Here's another API (available as a service) that would complement their Data
Science Toolkit: Search Query to Structured Results List --
[http://screenslicer.com/](http://screenslicer.com/)

It would work quite nicely with "HTML to Story" \--
[http://www.datasciencetoolkit.org/developerdocs#html2text](http://www.datasciencetoolkit.org/developerdocs#html2text)

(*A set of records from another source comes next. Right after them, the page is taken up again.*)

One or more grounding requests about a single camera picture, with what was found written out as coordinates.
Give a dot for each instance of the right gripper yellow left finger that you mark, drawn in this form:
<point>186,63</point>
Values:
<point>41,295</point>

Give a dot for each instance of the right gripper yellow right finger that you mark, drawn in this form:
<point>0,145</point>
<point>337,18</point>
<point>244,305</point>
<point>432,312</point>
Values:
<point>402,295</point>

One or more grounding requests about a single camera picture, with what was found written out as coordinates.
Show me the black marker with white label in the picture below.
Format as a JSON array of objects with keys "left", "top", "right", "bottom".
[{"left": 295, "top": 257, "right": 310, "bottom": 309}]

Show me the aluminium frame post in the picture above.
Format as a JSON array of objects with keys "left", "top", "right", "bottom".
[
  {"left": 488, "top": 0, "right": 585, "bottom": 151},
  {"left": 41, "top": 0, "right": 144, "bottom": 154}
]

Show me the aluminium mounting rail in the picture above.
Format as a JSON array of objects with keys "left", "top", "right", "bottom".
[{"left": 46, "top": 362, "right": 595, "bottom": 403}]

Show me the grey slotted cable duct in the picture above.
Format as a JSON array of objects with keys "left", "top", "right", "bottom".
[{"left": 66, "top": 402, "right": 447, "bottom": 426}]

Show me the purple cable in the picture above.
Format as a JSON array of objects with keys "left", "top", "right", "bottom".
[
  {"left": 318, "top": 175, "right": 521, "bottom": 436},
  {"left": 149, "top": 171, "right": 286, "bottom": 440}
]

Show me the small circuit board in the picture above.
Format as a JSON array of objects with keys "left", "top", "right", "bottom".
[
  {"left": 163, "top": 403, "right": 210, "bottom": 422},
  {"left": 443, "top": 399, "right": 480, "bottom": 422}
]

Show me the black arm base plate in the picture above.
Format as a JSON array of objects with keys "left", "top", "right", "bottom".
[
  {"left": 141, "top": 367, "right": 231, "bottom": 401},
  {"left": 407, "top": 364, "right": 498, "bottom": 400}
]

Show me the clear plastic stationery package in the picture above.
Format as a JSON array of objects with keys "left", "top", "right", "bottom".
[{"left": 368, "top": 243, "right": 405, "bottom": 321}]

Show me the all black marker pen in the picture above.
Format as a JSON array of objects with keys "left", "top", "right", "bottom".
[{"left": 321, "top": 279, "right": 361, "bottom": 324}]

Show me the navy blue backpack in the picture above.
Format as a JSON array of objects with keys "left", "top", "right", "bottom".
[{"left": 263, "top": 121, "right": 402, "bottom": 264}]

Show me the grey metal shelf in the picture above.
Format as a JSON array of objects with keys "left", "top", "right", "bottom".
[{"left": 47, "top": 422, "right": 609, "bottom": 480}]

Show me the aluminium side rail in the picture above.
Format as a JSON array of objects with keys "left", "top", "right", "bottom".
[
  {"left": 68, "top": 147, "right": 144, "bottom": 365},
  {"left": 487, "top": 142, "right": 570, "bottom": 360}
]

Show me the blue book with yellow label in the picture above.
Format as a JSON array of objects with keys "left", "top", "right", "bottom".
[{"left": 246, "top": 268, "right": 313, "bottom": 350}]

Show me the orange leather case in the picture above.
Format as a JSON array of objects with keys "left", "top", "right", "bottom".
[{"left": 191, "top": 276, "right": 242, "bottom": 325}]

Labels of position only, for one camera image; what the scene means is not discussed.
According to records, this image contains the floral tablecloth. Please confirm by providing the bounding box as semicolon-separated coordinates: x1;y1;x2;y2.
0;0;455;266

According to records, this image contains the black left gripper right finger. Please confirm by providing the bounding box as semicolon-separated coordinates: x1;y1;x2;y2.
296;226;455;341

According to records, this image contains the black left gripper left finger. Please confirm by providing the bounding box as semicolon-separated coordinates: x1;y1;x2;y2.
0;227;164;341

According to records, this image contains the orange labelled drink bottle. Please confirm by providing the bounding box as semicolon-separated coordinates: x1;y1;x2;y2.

You could take the results list from ScreenSlicer and plug those into HTML to
Story. I might bundle this all together myself as a service.

------
jhancock
I'm looking for an appliance solution for the textbook example of users-books-
genres recommendations. I've read articles and books that present this as a
classic problem but haven't seen a packaged appliance that helps me put data
in and get recommendations out. Is there such a thing? Is there a reason such
a thing can't exist without putting the developer through a big learning
curve?

I have an ebook site with around 100k registered users and 1M bookmarks (what
they read). Every book is well categorized with one or more tags. I'm guessing
I have enough data to feed the recommender but have put off trying as the
learning curve seems like more than I have time for.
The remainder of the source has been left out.